■ **TASK PROMPT**: Count the lines in the listing below that hold the string "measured". Reply with the number alone.

■ **COLLECTED DATA**:
- - - - - - -

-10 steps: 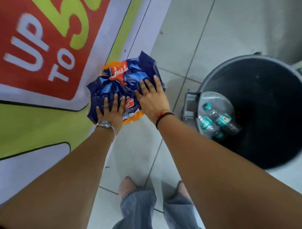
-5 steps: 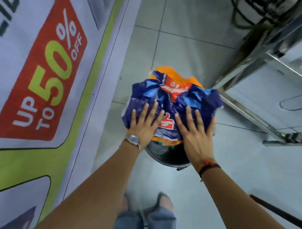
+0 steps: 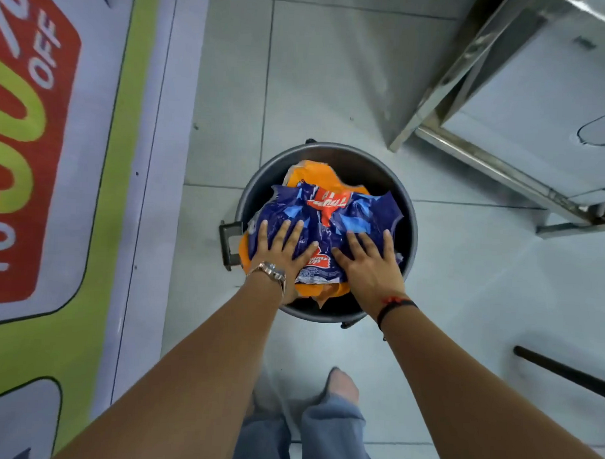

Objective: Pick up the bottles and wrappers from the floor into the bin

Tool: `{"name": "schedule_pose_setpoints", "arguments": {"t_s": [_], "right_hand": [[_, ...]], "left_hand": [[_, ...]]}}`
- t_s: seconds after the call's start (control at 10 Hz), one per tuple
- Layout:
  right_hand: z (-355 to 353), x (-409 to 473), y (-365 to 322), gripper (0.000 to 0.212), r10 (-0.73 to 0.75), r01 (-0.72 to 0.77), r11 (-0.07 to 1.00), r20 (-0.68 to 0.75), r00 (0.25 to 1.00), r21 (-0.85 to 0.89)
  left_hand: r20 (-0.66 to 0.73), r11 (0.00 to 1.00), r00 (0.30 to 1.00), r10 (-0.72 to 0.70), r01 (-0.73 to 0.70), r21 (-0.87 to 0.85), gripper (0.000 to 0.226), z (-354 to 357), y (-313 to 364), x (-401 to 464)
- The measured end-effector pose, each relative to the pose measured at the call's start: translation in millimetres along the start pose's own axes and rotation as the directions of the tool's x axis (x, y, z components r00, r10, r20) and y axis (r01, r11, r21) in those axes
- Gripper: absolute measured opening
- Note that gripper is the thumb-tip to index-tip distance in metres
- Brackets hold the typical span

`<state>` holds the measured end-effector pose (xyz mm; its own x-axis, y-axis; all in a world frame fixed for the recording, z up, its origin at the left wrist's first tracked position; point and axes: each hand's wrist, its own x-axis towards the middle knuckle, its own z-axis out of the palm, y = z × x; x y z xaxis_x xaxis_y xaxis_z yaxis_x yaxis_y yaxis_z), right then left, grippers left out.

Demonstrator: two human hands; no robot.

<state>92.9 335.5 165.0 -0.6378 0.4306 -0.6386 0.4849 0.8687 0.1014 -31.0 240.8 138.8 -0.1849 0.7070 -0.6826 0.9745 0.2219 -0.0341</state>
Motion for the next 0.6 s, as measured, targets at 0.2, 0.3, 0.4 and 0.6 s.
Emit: {"name": "schedule_pose_setpoints", "arguments": {"t_s": [0.2, 0.3, 0.4, 0.6], "right_hand": [[31, 47, -5, 0.05, 0.071, -0.059, 0.996, 0.182, 0.981, -0.072], [46, 73, -6, 0.059, 0.07, -0.05, 0.996, 0.325, 0.943, -0.071], [55, 86, -6, 0.065, 0.054, -0.04, 0.998, 0.379, 0.924, -0.044], [42, 82, 0, 0.072, 0.027, -0.032, 0.999, 0.371, 0.928, 0.007]], "left_hand": [[0.197, 0.999, 0.98, -0.003, 0.012, -0.043, 0.109, 14, -9, 46], [0.295, 0.998, 0.955, -0.037, 0.018, 0.065, 0.116, 25, -8, 69], [0.327, 0.993, 0.945, -0.013, -0.026, 0.116, 0.114, 30, -4, 78], [0.299, 0.999, 0.954, 0.029, -0.032, 0.006, 0.104, 13, -4, 75]]}}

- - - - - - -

■ **EXERCISE SOLUTION**: 4